Originaltext in englischer Sprache von Andrew Reitemeyer (http://piratetimes.net/pirate-policies-on-drugs-discuss/) [CC-BY-2.0], via PirateTimes

 

Meine persönliche Position bis jetzt¹: Die Legalisierung von Freizeit-Drogen würde ich definitiv befürworten (welche, darüber kann man streiten), die Benutzung oder Nicht-Benutzung sollte der freien Entscheidung des Individuums unterliegen. Der Staat sollte für notwendige Regulierungen, wie etwa Qualitätskontrolle, Verbraucher- und Jugendschutz und Schutz der Öffentlichkeit (z.B. im Straßenverkehr) zuständig sein, aber nach Möglichkeit keine grundsätzlichen Verbote aussprechen.

Bezüglich leistungssteigernder Drogen in Sport, Schule und Arbeit sehe ich große Risiken: Sollte hier außer Acht gelassen werden, dass es außer dem mündigen Individuum und dem regulierenden Staat auch noch dritte Parteien mit starkem Einfluss gibt, könnten in guter Absicht erlassene Gesetze schnell eine gegenteilige Wirkung zeigen.

Beispielsweise könnte ein Gesetz, dass leistungssteigernde Drogen in der Arbeitswelt auf freiwilliger Basis legalisieren und damit die freie Entscheidung des mündigen Bürgers erlauben soll, schnell zu einem inoffiziellen Zwang zur Einnahme dieser Drogen führen, wenn etwa Arbeitnehmer durch Unternehmen diesbezüglich unter Druck gesetzt werden. In einigen Bereichen der Arbeitswelt, könnte sich sogar die Situation ergeben, dass Arbeitnehmer die zu Leistungssteigerung solcher Art nicht bereit sind, gar keinen Job mehr erhalten. Da ich davon ausgehe, dass die meisten Menschen von sich aus nicht zu solchen Mitteln greifen würden, würde so ein Gesetz, dass die Freiheit des Bürgers erhöhen sollte, im Endeffekt zu Zwangsverhältnissen für noch mehr Bürger als bisher führen. Ähnliche Entwicklungen sind natürlich auch in Schule und professionellem Sport durchaus denkbar.

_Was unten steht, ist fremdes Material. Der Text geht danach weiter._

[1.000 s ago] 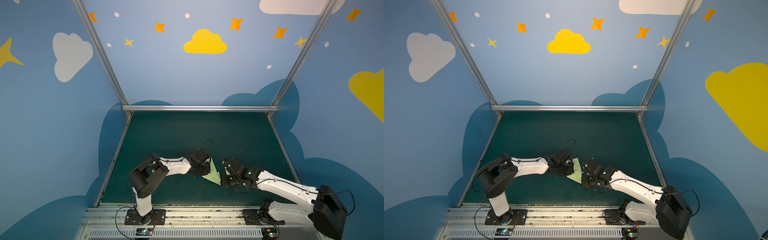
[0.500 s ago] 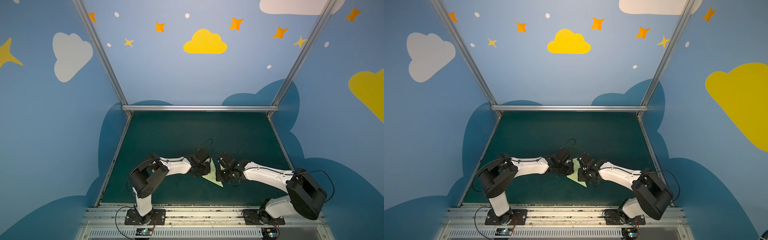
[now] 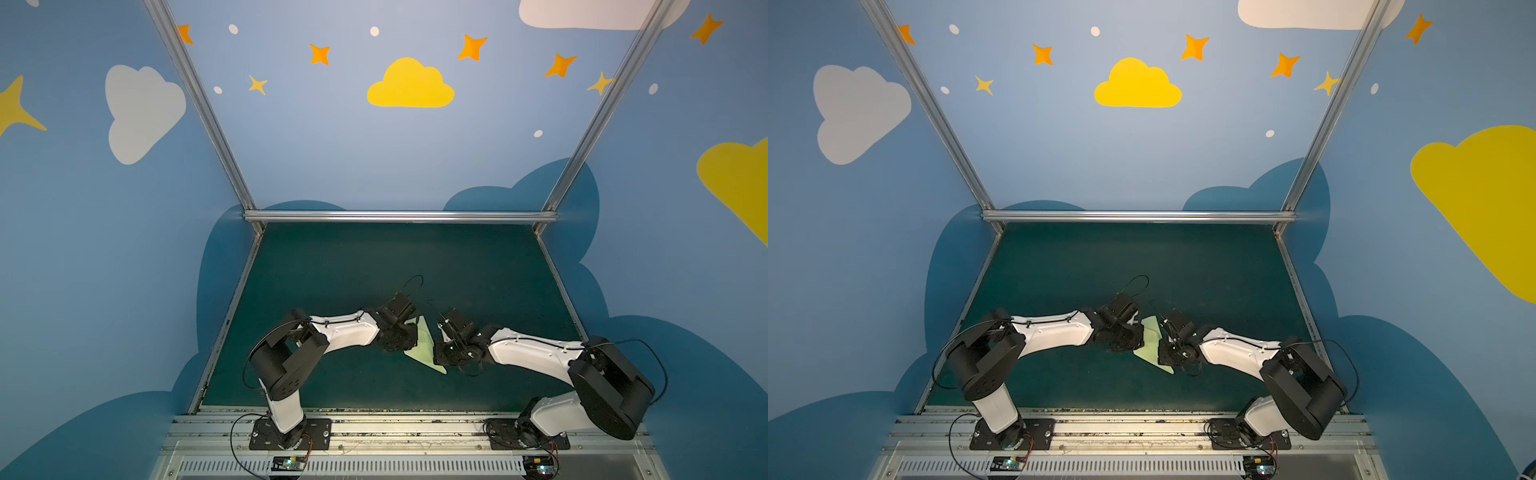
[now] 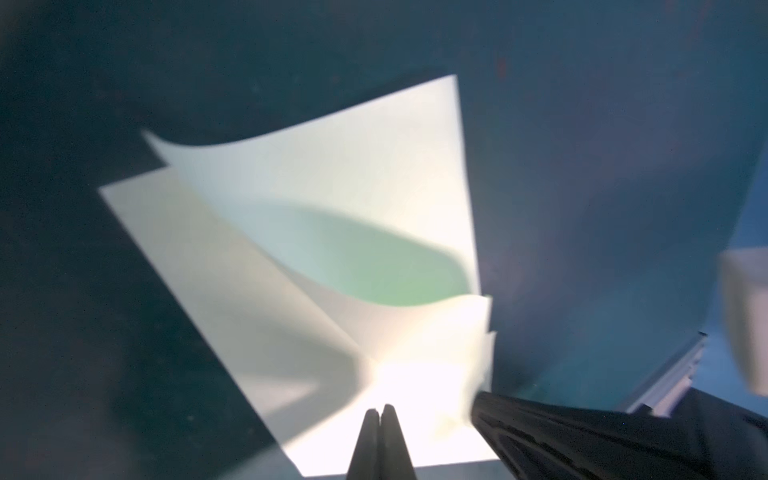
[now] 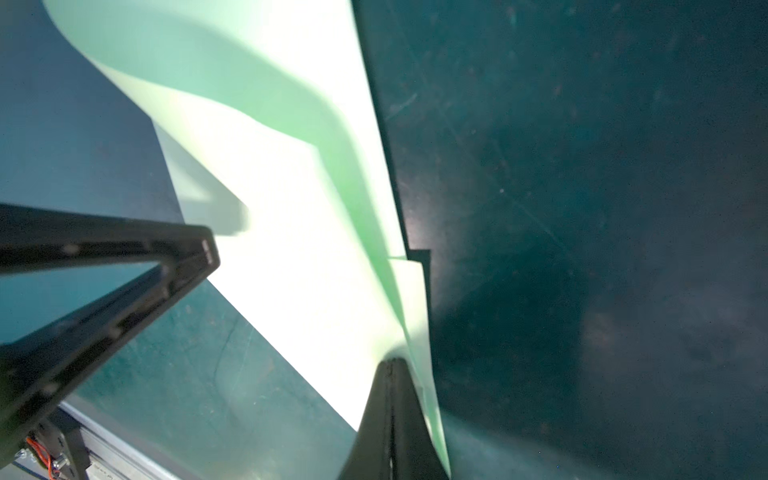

Sollte eine piratige Drogenpolitik die Legalisierung von Drogen in Arbeit, Schule und Sport befürworten, müssen nach meiner Ansicht vorher Fragen nach der Verhinderung von Zwangsmaßnahmen durch dritte Akteure unbedingt geklärt werden.

 

¹ Dieser Teil gehört nicht mehr zum PirateTimes-Artikel.